Did the Bank of England’s recent rise in interest rates help or hinder the pound?
For UK treasurers looking to manage financial risk within their organisation, the recent news of an interest rate rise from 0.25% to 0.5% was a mixed blessing. The immediate response to the news from the Bank of England’s (BoE) Monetary Policy Committee (MPC) was a fall in the value of sterling against both the euro (1.18%) and the US dollar (0.75%). Usually an increase in the interest rate would bolster the pound, at least in the short term, but because the move had been anticipated, this first increase in a decade had already been priced into the market. As a result, there was nothing more to gain when the news became official. In addition, the note of caution from the MPC that any further rise may be similarly incremental in nature and some way into the future gave little hope for investors to push the pound higher.
For many organisations, this may not be the worst possible outcome. For organisations that have seen an increase in export sales as British goods provide excellent value to buyers in Europe and further afield, the latest dip could be good news. The pound has clawed back its losses since the news but at the time of writing has not moved any higher, which means that British exports may continue to be a great deal for the moment, at least. This is, of course, the last thing that importers of goods or components were hoping for. A rise in the value of the pound would have meant better value for resource investments at a time when commercial credit is likely to become tightened. Most treasurers will be taking a much longer view of the situation, however. The immediate change is less significant than what happens to the interest rate, and by extension, the value of the pound, in the longer term.
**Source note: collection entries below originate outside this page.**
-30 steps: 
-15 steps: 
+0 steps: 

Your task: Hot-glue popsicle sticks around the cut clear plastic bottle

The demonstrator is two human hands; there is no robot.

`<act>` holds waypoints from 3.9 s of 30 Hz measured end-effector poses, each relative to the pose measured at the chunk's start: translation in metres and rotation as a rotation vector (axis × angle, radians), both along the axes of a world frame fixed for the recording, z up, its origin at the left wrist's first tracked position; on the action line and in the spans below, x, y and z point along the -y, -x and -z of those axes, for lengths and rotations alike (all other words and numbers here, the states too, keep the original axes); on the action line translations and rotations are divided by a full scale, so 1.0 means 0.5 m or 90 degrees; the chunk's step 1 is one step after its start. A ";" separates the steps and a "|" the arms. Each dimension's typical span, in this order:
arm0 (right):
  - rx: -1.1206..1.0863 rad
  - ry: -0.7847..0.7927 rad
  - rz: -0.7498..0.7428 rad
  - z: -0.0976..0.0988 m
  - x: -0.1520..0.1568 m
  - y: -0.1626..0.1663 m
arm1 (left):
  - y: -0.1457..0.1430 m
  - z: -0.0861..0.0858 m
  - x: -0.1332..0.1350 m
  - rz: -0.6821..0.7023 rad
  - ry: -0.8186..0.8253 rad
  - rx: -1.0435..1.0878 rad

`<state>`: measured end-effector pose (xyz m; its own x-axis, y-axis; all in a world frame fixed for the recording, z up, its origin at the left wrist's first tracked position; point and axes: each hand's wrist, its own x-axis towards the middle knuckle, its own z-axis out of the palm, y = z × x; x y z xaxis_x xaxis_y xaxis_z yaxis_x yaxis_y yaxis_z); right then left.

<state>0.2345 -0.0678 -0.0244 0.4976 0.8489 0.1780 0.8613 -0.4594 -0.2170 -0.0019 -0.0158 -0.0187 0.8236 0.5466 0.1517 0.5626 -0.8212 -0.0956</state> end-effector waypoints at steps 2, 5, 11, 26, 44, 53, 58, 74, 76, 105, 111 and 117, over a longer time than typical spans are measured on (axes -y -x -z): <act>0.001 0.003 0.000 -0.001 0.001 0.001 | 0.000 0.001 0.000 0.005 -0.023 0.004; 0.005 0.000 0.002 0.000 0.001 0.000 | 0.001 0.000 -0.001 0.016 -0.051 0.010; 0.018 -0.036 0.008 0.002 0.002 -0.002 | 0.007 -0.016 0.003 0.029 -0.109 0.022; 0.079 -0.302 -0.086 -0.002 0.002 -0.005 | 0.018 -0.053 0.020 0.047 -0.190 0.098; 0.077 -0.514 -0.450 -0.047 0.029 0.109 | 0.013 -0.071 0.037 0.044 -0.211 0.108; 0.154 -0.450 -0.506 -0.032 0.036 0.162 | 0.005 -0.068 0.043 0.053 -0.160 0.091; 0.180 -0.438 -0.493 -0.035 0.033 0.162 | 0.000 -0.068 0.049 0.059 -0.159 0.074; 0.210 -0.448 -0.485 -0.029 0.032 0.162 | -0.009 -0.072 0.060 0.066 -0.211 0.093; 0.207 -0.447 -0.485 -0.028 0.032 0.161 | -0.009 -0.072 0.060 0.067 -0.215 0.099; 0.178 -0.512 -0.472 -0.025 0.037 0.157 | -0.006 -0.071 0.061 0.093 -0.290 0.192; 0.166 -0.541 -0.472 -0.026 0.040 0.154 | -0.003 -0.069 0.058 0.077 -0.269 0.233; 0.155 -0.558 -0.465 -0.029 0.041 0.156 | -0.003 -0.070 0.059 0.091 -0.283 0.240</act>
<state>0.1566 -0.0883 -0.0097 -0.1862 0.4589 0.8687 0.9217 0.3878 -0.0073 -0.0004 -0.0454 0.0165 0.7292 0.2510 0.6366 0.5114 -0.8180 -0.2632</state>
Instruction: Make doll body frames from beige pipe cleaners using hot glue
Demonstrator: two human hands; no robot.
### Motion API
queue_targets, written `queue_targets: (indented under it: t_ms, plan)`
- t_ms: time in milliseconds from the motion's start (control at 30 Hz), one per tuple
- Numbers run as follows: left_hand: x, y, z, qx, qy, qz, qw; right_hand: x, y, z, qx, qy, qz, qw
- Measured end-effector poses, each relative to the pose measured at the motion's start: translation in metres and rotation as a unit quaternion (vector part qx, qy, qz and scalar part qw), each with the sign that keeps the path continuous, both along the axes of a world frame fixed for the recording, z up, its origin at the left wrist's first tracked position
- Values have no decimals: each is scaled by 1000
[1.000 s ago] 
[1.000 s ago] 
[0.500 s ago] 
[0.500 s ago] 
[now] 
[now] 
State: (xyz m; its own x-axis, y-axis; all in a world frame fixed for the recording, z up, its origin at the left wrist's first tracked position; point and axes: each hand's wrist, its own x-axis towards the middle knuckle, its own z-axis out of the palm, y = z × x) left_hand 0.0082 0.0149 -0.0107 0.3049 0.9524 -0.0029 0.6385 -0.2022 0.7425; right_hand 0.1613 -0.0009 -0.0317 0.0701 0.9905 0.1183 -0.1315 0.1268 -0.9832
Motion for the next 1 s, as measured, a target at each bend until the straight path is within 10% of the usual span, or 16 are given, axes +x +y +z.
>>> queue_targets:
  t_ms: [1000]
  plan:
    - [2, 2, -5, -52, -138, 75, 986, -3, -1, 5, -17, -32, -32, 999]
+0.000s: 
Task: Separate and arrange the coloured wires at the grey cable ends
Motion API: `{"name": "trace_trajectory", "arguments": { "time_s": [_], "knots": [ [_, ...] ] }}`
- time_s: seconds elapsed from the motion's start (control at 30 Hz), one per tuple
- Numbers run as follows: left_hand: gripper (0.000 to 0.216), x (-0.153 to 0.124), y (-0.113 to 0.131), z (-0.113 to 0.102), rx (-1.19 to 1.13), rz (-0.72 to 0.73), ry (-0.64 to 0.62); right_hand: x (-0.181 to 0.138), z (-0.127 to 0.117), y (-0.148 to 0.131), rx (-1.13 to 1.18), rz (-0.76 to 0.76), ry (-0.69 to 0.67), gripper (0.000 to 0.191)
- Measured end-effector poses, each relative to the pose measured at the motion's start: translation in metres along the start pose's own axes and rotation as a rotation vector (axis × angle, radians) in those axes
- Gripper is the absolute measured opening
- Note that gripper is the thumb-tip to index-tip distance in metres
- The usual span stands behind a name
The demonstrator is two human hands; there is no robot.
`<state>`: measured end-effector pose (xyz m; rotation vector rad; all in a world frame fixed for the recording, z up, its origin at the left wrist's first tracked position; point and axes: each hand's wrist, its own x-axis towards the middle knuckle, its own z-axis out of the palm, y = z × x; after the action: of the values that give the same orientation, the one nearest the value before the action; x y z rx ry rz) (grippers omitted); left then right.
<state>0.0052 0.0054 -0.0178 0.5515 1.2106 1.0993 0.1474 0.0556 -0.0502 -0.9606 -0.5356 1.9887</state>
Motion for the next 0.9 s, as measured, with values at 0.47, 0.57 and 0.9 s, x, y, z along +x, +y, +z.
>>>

While the move by the MPC had been largely anticipated by the market, the unpredictable political news cycle means that it is not possible to know whether this change provides a foundation for a longer term upward move by sterling. There are certainly other factors at play; the recent pressure for the government to release the Brexit impact papers last week may provide some certainty, but equally may cause more confusion or even panic in the currency market. This, in turn, may influence or alter any future plans by the MPC. If you’re looking to provide more certainty within your business, you may want to further consider and continue to review your currency exchange policies to allow for the current market conditions. While you can’t control the fluctuations in the currency exchange or dampen the unpredictable global political news cycle at the moment, there are a number of considerations to help you manage your funds.
If you’ve been holding off on making international payments until the MPC statement was released, or perhaps hoping the Brexit impact papers would boost the pound with some clarity, then a spot contract may be the best option. Setting up numerous spot contracts each time you want to make a transfer isn’t always the most efficient way to manage your money across borders, but it’s a valuable facility for urgent payments.
If you’re taking a longer view, a forward contract allows you to secure a prevailing exchange rate in advance and can be held for up to three years (dependent upon the terms of your trading facility). Forward contracts may offer peace of mind on the end-value of a currency transfer. They are useful when planning a long term investment, meeting a recurring commitment for components or outsourced overseas services, and for effective budget planning. Please note forward contracts may require a deposit.
If you’re hopeful of future increases in the value of the pound but nervous about any potential drop in value, a market order may offer the best compromise between a spot and a forward contract. Market orders comprise both limit orders, which allow you to target a specific beneficial exchange rate you want to achieve and stop-loss orders, which identify the worst-case rate that you need to achieve. These two often work together on a one-cancels-other basis – a desirable rate can be targeted but if the market heads in a different direction, a stop-loss order can help to limit the damage by guaranteeing a minimum rate for the exchange.
If this last year has taught us anything, it has been to expect the unexpected and to assume nothing. The move by the MPC may yet turn out to be a positive development for sterling, or we may head into the New Year faced with more uncertainty on Brexit and accompanying fluctuations within the currency market.